According to globalsciencellc, Cameroon is a country located in Central Africa. Malaria is an important health issue throughout Cameroon: in the north and south, lowlands and highlands, urban and rural areas.

Cholera occurs regularly, mostly in the north of the country. This disease is a problem for people who do not have access to clean water.

Polio flares up again and again, but is becoming rarer due to vaccination campaigns, meningococcal meningitis occurs epidemically in the north during the dry season.

In August 2014, the borders with Nigeria were closed to prevent Ebola from spreading to Cameroon. The presence of the virus in the rainforests of Cameroon has been certain for a long time.

With regard to protection against infection against the SARS-CoV-2 coronavirus, the now generally known AHA rules apply.

Medical advice in the run-up to the trip from a tropical medical advice center, especially on vaccinations and malaria prophylaxis, is recommended. At least one should obtain the current travel medical information, which can be obtained from various sources. It is also important to put together the first- aid kit appropriately.

The observance of general health-promoting rules of conduct is appropriate and saves inconvenience…

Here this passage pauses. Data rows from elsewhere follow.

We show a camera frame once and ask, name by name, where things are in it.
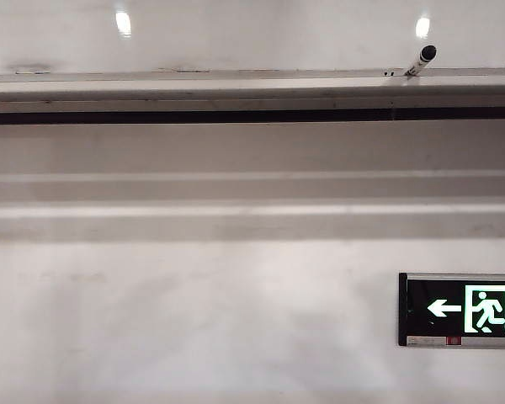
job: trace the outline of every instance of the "emergency exit sign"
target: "emergency exit sign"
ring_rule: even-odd
[[[399,344],[505,348],[505,274],[400,274]]]

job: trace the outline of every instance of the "sign frame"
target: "sign frame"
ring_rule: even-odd
[[[398,293],[398,344],[402,347],[415,348],[479,348],[479,349],[505,349],[505,337],[468,337],[468,336],[423,336],[408,335],[408,280],[439,280],[439,281],[467,281],[471,283],[505,282],[505,274],[452,274],[452,273],[399,273]],[[443,306],[445,312],[461,311],[458,306]]]

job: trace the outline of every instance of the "wall surface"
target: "wall surface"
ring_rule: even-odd
[[[0,0],[0,74],[408,68],[428,44],[505,68],[505,0]]]
[[[505,403],[400,271],[505,273],[505,121],[0,127],[0,404]]]

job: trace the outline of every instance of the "white arrow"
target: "white arrow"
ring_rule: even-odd
[[[444,306],[446,299],[437,299],[428,309],[436,317],[446,317],[445,311],[462,311],[462,306]]]

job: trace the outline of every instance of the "black sign panel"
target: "black sign panel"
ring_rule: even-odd
[[[400,274],[399,344],[505,338],[505,275]]]

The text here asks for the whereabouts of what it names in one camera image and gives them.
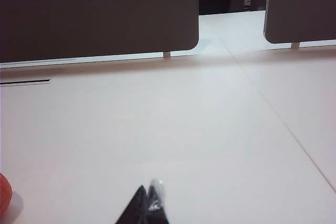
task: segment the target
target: gray desk divider
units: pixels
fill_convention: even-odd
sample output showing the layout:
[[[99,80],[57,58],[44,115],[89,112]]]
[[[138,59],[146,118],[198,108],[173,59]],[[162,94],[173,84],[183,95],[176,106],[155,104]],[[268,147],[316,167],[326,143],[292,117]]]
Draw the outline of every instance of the gray desk divider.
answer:
[[[198,42],[198,0],[0,0],[0,5],[0,62],[169,52]]]
[[[267,0],[264,35],[271,43],[336,39],[336,0]]]

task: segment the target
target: red object
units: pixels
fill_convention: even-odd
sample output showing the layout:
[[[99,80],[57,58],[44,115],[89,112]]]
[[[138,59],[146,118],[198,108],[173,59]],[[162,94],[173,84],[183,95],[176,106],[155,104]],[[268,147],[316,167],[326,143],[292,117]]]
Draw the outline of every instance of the red object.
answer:
[[[12,198],[12,188],[4,175],[0,173],[0,216],[2,216]]]

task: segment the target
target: office desk
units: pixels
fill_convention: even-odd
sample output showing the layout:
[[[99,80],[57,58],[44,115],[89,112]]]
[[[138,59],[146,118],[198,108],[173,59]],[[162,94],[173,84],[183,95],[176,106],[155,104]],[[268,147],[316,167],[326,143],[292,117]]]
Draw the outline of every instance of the office desk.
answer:
[[[170,223],[336,221],[333,189],[228,52],[2,71],[25,78],[51,81],[1,88],[2,224],[114,223],[154,177]]]
[[[234,57],[336,190],[335,47]]]

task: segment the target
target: desk surface
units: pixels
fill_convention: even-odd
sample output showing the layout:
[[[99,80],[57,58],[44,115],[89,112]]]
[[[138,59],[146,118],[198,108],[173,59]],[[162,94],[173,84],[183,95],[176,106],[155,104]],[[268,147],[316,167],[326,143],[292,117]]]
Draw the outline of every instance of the desk surface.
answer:
[[[336,190],[335,47],[234,57]]]
[[[153,177],[171,223],[336,221],[333,189],[232,54],[16,71],[3,80],[51,83],[1,88],[3,224],[114,223]]]

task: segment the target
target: black slot
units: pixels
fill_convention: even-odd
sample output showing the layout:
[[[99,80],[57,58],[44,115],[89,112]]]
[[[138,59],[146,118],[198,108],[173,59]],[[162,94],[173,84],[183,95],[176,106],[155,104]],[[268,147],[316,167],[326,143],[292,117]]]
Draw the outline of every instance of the black slot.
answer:
[[[21,84],[21,83],[36,83],[36,82],[47,82],[50,81],[50,79],[45,80],[30,80],[30,81],[9,81],[9,82],[0,82],[1,85],[5,84]]]

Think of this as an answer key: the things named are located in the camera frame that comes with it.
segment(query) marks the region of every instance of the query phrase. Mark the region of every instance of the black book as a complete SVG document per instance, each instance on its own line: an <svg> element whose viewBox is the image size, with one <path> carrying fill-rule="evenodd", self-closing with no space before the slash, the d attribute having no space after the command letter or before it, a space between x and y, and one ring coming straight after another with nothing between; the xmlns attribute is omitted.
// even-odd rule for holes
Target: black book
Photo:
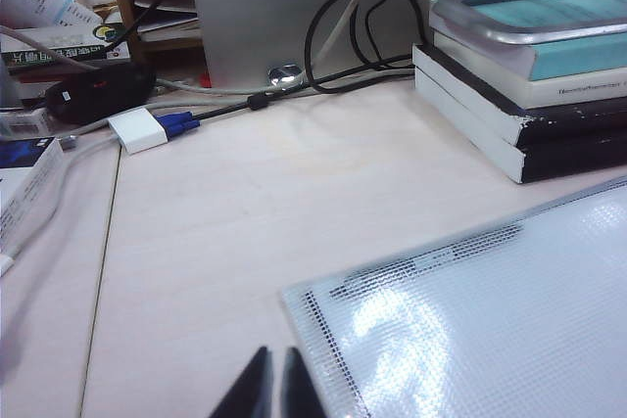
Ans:
<svg viewBox="0 0 627 418"><path fill-rule="evenodd" d="M416 57L420 55L427 58L430 56L426 56L421 51L414 52L414 59L420 59L416 63L422 66L426 63ZM498 133L494 127L489 126L484 116L474 113L470 107L465 106L451 93L451 89L458 88L460 84L467 87L465 83L453 76L446 76L444 82L440 83L425 70L416 68L417 91L493 164L517 183L528 183L627 163L627 126L597 130L597 132L583 132L577 136L563 137L562 135L561 138L553 136L552 139L544 141L525 143L522 139L517 139L514 145L506 141L503 133ZM529 119L521 120L524 116L511 116L509 124L524 123L518 126L519 135L526 134L524 129L529 127L530 122L535 122ZM550 133L546 127L544 129L547 134Z"/></svg>
<svg viewBox="0 0 627 418"><path fill-rule="evenodd" d="M627 97L525 110L437 48L414 47L413 62L513 146L627 129Z"/></svg>

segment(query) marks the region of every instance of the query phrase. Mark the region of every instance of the desk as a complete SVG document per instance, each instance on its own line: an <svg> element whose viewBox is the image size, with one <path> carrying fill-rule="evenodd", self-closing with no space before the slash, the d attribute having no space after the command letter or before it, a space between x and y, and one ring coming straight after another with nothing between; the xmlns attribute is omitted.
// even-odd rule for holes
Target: desk
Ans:
<svg viewBox="0 0 627 418"><path fill-rule="evenodd" d="M296 342L281 288L626 169L518 186L421 102L411 81L290 100L124 155L83 416L208 416L260 345L274 351L279 416L284 353Z"/></svg>
<svg viewBox="0 0 627 418"><path fill-rule="evenodd" d="M119 157L109 146L77 165L57 217L2 278L3 417L78 413Z"/></svg>

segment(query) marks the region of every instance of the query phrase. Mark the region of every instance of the transparent plastic folder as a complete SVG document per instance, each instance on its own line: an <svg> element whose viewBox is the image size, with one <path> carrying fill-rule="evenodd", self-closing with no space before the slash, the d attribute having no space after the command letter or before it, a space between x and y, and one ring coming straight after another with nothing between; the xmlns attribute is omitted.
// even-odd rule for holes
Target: transparent plastic folder
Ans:
<svg viewBox="0 0 627 418"><path fill-rule="evenodd" d="M284 299L328 418L627 416L627 178Z"/></svg>

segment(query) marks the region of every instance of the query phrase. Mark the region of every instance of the black cable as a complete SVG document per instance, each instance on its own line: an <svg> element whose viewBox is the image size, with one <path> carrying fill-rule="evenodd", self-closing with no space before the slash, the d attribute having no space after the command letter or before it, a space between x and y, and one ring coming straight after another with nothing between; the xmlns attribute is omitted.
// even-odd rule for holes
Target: black cable
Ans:
<svg viewBox="0 0 627 418"><path fill-rule="evenodd" d="M358 17L359 7L360 7L359 5L355 7L355 10L351 13L351 19L349 22L349 25L350 25L349 35L351 38L351 46L353 47L353 51L355 52L355 55L362 62L362 64L370 65L370 68L374 70L383 70L382 67L372 66L372 62L370 61L369 58L365 56L365 54L362 51L362 48L360 47L359 41L357 40L357 17Z"/></svg>
<svg viewBox="0 0 627 418"><path fill-rule="evenodd" d="M353 90L357 90L364 86L373 85L375 83L381 82L382 80L385 80L385 77L376 77L376 78L365 80L361 84L350 84L350 85L344 85L344 86L335 87L335 88L325 88L320 85L319 80L316 80L314 78L314 67L312 64L312 45L314 42L315 30L317 29L322 17L324 17L326 12L337 1L339 0L327 0L324 3L324 5L320 7L320 9L315 13L315 16L313 17L312 23L310 24L310 27L307 31L307 36L305 38L305 74L307 75L309 86L320 93L346 93L346 92L351 92ZM418 1L417 0L408 0L408 1L410 2L413 12L415 14L420 38L426 37L425 32L424 32L424 24L422 23L422 12L420 11L420 6L418 5ZM368 65L364 65L364 66L367 69L371 69L371 65L372 63Z"/></svg>
<svg viewBox="0 0 627 418"><path fill-rule="evenodd" d="M409 54L405 54L402 56L396 56L393 58L386 58L384 59L380 64L387 64L387 63L397 63L399 61L406 61L407 59L410 59L411 55ZM370 70L369 66L359 66L357 68L352 68L352 69L348 69L348 70L342 70L341 72L336 72L333 73L331 75L327 75L323 78L320 78L317 80L318 83L326 83L326 82L331 82L333 80L338 80L340 78L344 78L344 77L348 77L349 75L353 75L355 73L360 73L360 72L364 72L366 70ZM397 77L403 77L403 76L412 76L413 72L408 72L407 75L405 74L398 74L398 75L391 75L389 77L381 77L383 79L388 79L388 78L397 78ZM363 80L362 82L358 82L357 84L355 84L358 86L358 88L365 88L366 86L369 85L373 85L372 83L369 83L368 80ZM285 90L281 90L278 92L273 92L273 93L259 93L257 95L252 95L251 97L248 97L248 99L246 100L246 102L242 102L242 103L238 103L235 105L229 105L228 107L223 107L217 110L212 110L210 112L206 112L206 113L198 113L197 115L193 116L193 119L198 119L198 120L203 120L203 119L211 119L213 117L218 117L218 116L224 116L224 115L228 115L231 113L236 113L236 112L241 112L243 110L246 109L251 109L251 110L260 110L262 108L267 107L271 102L288 97L294 93L300 92L302 90L305 90L307 88L309 88L310 85L306 82L300 84L300 85L296 85L293 87L290 87L288 89Z"/></svg>
<svg viewBox="0 0 627 418"><path fill-rule="evenodd" d="M372 34L372 29L370 27L370 17L372 16L372 14L374 13L375 10L377 10L378 8L380 8L383 4L385 4L388 0L380 0L379 2L377 2L374 6L372 6L368 12L365 15L365 29L366 29L366 34L368 37L368 40L370 42L370 45L372 46L372 49L374 50L374 53L376 54L377 60L380 62L383 58L381 56L381 52L376 44L376 41L374 40L374 35ZM369 65L369 64L373 64L370 59L368 59L365 56L365 53L363 52L362 48L360 47L359 41L357 39L357 18L358 18L358 14L357 14L357 9L355 9L355 11L353 12L353 14L351 15L351 22L350 22L350 37L351 37L351 46L353 47L353 51L355 53L355 55L358 57L358 59L360 61L362 61L362 64L364 65ZM423 43L427 43L426 37L421 36L420 40ZM386 68L385 69L396 69L394 66L390 66L390 65L384 65Z"/></svg>
<svg viewBox="0 0 627 418"><path fill-rule="evenodd" d="M242 110L246 110L248 108L248 103L238 103L236 105L229 105L228 107L218 108L217 110L211 110L206 113L198 113L197 115L193 115L193 119L198 119L199 121L203 119L211 119L212 117L218 117L223 115L228 115L229 113L241 112Z"/></svg>
<svg viewBox="0 0 627 418"><path fill-rule="evenodd" d="M376 41L374 40L374 35L372 34L372 27L370 25L370 18L372 17L372 14L378 9L380 8L382 5L384 5L388 0L380 0L379 2L377 2L376 4L374 4L365 14L365 32L366 35L368 37L368 41L370 42L370 45L372 46L372 49L374 50L374 54L376 54L376 57L379 61L381 61L382 57L381 57L381 52L379 51L379 48L376 44ZM420 34L420 41L422 41L422 44L427 44L427 39L426 39L426 35L424 34L424 31L422 32L422 34Z"/></svg>
<svg viewBox="0 0 627 418"><path fill-rule="evenodd" d="M146 10L144 10L141 13L141 15L139 15L139 17L135 19L135 22L133 22L133 24L127 30L125 30L121 36L119 36L114 42L105 46L103 49L100 49L93 53L80 54L78 56L74 56L72 59L74 59L75 61L90 61L94 59L101 59L103 54L106 55L107 53L116 49L124 41L126 41L130 37L131 34L137 31L137 28L142 24L146 16L152 14L155 10L157 10L161 6L161 4L164 3L164 1L165 0L154 0L154 2L150 4L150 6ZM53 60L52 62L48 62L44 64L25 66L23 68L15 68L14 70L12 70L12 73L22 73L22 72L31 71L31 70L47 68L53 65L55 62L56 61Z"/></svg>

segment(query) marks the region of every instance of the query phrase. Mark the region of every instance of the teal book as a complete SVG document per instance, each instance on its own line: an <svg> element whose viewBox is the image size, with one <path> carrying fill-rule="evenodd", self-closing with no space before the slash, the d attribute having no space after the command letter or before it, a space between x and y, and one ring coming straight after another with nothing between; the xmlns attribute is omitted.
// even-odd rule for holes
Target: teal book
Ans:
<svg viewBox="0 0 627 418"><path fill-rule="evenodd" d="M475 7L483 15L513 26L627 18L627 0L516 0ZM544 80L627 67L627 33L534 45L510 45L479 37L431 13L434 29L523 76Z"/></svg>

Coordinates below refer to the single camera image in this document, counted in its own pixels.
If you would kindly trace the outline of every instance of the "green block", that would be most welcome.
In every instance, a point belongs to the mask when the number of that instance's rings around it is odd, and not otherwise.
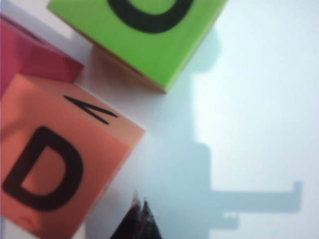
[[[48,8],[167,92],[226,0],[51,0]]]

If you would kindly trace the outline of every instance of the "black letter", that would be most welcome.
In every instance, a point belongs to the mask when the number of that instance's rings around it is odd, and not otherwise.
[[[105,114],[108,114],[110,116],[113,116],[113,117],[118,117],[116,114],[108,111],[108,110],[105,110],[103,108],[100,108],[100,107],[97,107],[97,106],[94,106],[94,105],[90,105],[88,103],[85,103],[83,101],[80,101],[80,100],[77,100],[77,99],[74,99],[74,98],[71,98],[69,96],[64,96],[68,101],[72,102],[73,104],[75,104],[77,107],[80,107],[82,110],[84,110],[86,113],[90,114],[91,116],[93,116],[94,118],[96,118],[97,120],[105,123],[105,124],[109,124],[106,120],[102,119],[101,117],[97,116],[96,114],[94,114],[92,111],[88,110],[87,108],[91,108],[93,110],[96,110],[96,111],[99,111],[99,112],[102,112],[102,113],[105,113]]]
[[[193,0],[176,0],[162,14],[148,14],[136,9],[129,0],[107,0],[115,14],[127,25],[139,31],[160,33],[177,25],[189,11]]]
[[[21,185],[46,146],[61,155],[65,163],[65,173],[62,182],[53,192],[39,196],[30,193]],[[2,188],[27,206],[40,211],[51,211],[70,200],[79,187],[82,174],[83,164],[76,149],[64,138],[42,126],[31,137],[5,179]]]

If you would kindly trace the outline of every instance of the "white surface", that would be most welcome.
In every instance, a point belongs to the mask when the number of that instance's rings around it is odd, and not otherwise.
[[[109,238],[134,189],[164,239],[319,238],[319,1],[230,0],[167,95],[130,83],[48,0],[1,2],[86,64],[78,85],[147,130],[75,239]]]

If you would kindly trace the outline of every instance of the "toy block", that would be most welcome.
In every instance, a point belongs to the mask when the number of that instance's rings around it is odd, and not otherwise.
[[[1,98],[16,73],[74,82],[83,65],[1,14]]]
[[[51,0],[48,8],[164,92],[226,0]]]
[[[143,134],[72,83],[16,75],[1,101],[1,214],[71,238]]]

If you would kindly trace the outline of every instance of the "block face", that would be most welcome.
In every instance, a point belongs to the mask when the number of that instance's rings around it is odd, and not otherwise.
[[[167,90],[225,2],[51,0],[48,8]]]
[[[16,73],[74,82],[83,65],[1,14],[1,97]]]
[[[68,87],[58,95],[45,89],[52,83]],[[109,115],[99,122],[64,95],[91,98],[70,83],[17,75],[1,100],[1,214],[44,239],[72,237],[133,145],[107,130]],[[130,124],[122,126],[140,138]]]

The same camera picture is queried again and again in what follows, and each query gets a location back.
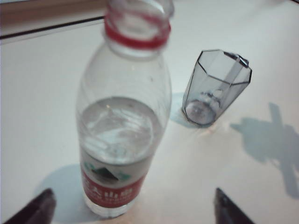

  • Interactive travel risk map

Telecommunication, Internet

Phone booth

Phone booth

The country code for Cameroon is 00237. The fixed line telephone (CAMTEL) is becoming less and less important compared to the mobile phone operators (Orange, MTN, Nexttel, CAMTEL; GSM 900).

Public telephones are always operated privately. They are available in various designs: Téléboutique / Taxiphones (landline and mobile) or the very simple call box (mobile). The cost for domestic calls is approximately F CFA 250 / min and for international calls it is approximately F CFA 500. On the one hand, the importance of the Internet is constantly increasing; on the other hand, the Internet is “almost” inaccessible in rural areas, individual Internet access is unaffordable for most Cameroonians and women are marginalized with regard to the use of this technology.

Internet connections work (mostly) quite well in cities, albeit slowly. Larger cities have Internet cafes and the large hotels also have Internet connections. Mobile internet is also a tariff jungle in Cameroon.